2007 Wisc. App. Lexis 667, at *17 (emphasis added).
We think that the court got it exactly right. At the time it was sold, the original model of the device was good enough for the FDA under the Agency’s most “rigorous” form of approval. Good enough for the FDA is good enough. Competition in the marketplace is the best impetus to the innovation that the statute intended to foster. It’s the old adage about making a better mousetrap.
On the other hand, declaring the innovator’s prior products “defective” in light of an innovation is surely the the worst way imaginable to encourage innovation.
Indeed, the court went one better. Recognizing the argument for what it was, the court held that the plaintiff was in effect advocating mandatory redesign of devices and recall of FDA-approved products.
In order to avoid being held liable to patients who wished to remove or replace their [defibrillators], [defendant] would have little choice but to alter its product. Although altering the product would not be mandated explicitly by government, [defendant’s] lack of choice in the matter amounts, in my mind, to a requirement. . . . It would result in a jury finding that the FDA’s approval of the design was erroneous. It would usurp the power Congress gave to the FDA, and thus must be pre-empted.

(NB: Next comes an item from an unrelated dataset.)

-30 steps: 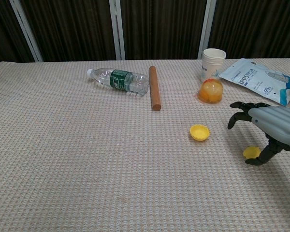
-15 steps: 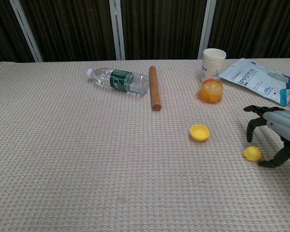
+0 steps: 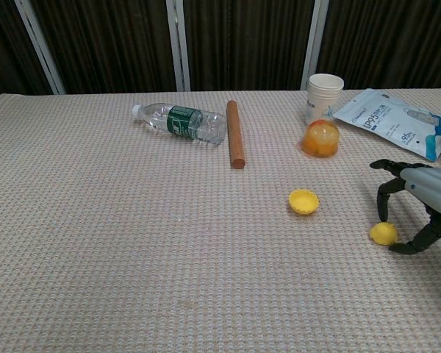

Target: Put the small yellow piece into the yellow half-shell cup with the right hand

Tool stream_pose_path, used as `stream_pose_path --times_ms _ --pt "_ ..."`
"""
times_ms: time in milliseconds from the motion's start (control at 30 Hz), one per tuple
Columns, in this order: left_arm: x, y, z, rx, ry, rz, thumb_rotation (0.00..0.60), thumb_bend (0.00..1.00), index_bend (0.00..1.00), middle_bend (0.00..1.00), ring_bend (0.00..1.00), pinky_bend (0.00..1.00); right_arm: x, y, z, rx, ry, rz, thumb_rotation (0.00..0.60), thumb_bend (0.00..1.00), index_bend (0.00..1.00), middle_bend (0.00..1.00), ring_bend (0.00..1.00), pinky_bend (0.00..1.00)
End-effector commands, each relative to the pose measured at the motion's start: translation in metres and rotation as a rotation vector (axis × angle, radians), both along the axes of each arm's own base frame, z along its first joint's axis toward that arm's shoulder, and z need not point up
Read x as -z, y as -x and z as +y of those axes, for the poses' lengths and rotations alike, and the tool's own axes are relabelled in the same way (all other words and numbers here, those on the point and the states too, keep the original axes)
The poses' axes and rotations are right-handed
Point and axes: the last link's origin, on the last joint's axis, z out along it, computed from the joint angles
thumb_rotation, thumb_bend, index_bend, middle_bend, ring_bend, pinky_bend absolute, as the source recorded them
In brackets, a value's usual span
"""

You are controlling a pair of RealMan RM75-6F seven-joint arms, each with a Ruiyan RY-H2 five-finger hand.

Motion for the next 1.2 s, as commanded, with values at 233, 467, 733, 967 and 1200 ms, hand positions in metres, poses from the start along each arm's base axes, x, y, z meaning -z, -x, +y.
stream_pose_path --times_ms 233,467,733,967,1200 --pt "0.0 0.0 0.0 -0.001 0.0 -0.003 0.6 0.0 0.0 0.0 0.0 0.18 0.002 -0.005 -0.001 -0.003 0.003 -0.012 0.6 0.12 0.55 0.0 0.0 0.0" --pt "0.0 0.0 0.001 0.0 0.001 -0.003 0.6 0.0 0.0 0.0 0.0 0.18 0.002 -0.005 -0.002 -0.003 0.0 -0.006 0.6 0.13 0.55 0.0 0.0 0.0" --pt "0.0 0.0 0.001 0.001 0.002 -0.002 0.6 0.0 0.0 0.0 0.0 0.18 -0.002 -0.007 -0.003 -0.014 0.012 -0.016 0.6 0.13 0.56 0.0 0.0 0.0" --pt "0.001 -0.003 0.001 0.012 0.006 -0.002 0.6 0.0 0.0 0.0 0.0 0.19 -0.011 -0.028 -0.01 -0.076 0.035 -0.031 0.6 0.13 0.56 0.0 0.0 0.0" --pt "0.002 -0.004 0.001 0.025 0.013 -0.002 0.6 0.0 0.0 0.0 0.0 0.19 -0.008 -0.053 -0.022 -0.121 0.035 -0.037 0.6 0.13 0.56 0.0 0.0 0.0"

2007 Wisc. App. Lexis 667, at *22-23.
That’s the good news. The bad news is that there’s a dissent – and because of the dissent, a probable further appeal. The dissent bought the plaintiff’s anti-innovation argument hook line and sinker. Because the defendant developed a new model of the product, all earlier versions automatically became “not so good” or “out of date.” 2007 Wisc. App. Lexis 667, at *25. The defendant was stuck with them. Its sale of FDA-approved product gets reduced to merely “clear[ing] its inventory.” Id. at *28. The dissent professes astonishment that – hypothetically – there would be preemption “even if the mortality rate were 80%.” Id. In reality, it’s the hypothetical the dissent poses that’s reductio ad absurdum. The FDA would never approve a device with that sort of mortality, and thus the question of preemption would never arise, and the hypothetical is meaningless.
As far as we’re concerned, the argument that a new model justifies liability because prior models are “out of date” only underscores the preemptive conflict inherent in this particular claim. Given that the Medical Device Amendments were explicitly enacted, in part, to “promote innovation,” any argument that penalizes innovation by declaring all of the innovator’s devices “defective” due solely to the fact of the innovation necessarily poses an “obstacle” to the full implementation of the goals of the federal act.
Our hope is that Chief Justice Roberts gets another opportunity to demonstrate the reputed pro-business” nature of the current Supreme Court before a further appeal has a chance of mucking up the great result in Blunt.